Robert Ernest Holmes, Project Organizer

Robert Ernest Holmes earned a B.A. from Washington Square College in 1966 and a J.D. from NYU School of Law in 1969, prior to practicing law in the entertainment department of Paul, Weiss, Rifkind, Wharton and Garrison. Most recently, he was Executive Vice President of Sony Pictures Entertainment’s Music Group and President of its music publishing companies. Prior to his twenty-five years at Sony, Mr. Holmes was Vice President of the Arista Music Publishing Group and General Counsel of Motown Records and Film works. Mr. Holmes was a recipient of NYU’s Alumni Achievement Award in 1998 and Washington Square College’s Alumni Distinguished Service Award in 1992. He is also the past President of the Black Entertainment and Sports Lawyers Association and is an original co-founder of the Black American Law Students Association. Presently on the board of NYU’s Africa House, Mr. Holmes also served on the boards of the Constitutional Rights Foundation and the Liberace Foundation in Las Vegas.
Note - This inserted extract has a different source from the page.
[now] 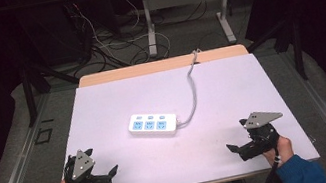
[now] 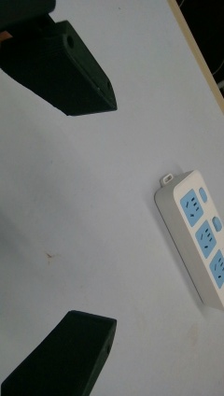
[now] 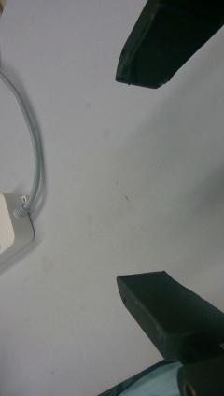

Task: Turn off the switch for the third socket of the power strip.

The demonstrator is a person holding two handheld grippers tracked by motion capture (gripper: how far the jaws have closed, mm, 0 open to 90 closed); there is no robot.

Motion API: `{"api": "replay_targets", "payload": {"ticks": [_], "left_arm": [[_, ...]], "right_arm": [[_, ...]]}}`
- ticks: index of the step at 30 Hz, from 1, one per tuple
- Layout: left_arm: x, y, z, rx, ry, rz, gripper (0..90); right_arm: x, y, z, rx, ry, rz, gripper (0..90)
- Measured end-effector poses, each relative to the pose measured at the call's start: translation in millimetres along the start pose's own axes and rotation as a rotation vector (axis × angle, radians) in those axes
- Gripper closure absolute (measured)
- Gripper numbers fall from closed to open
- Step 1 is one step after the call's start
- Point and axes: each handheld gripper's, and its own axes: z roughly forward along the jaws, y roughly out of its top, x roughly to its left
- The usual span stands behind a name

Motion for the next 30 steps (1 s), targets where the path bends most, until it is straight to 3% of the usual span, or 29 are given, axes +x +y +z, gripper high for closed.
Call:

Alessandra Di Maio, Palermo Liaison

Alessandra Di Maio is Associate Professor of English and Postcolonial Studies at the University of Palermo, Italy. She divides her time between Italy and the U.S., where she taught at several universities after earning her Ph.D. in comparative literature at the University of Massachusetts Amherst. Her research includes postcolonial, black, diasporic, migratory, gender studies and transnational cultural identities. She is currently working on a project on African Italian literature and the Black Mediterranean. She has been the recipient of a Fulbright scholarship, a UCLA Mellon postdoctoral fellowship, and a MacArthur Research and Writing Grant. Among her publications are Tutuola at the University, The Italian Voice of a Yoruba Ancestor (Bulzoni, 2000); An African Renaissance (Palermo Press, 2006); Wor(l)ds in Progress: A Study of Contemporary Migrant Writings (Mimesis, 2008); and Dedica a Wole Soyinka (Dedica Edizioni, 2012). She has translated into Italian several authors, among them Nigerian Nobel Laureate Wole Soyinka, with whom she has conceived the poetry anthology Migrazioni/Migrations (2016).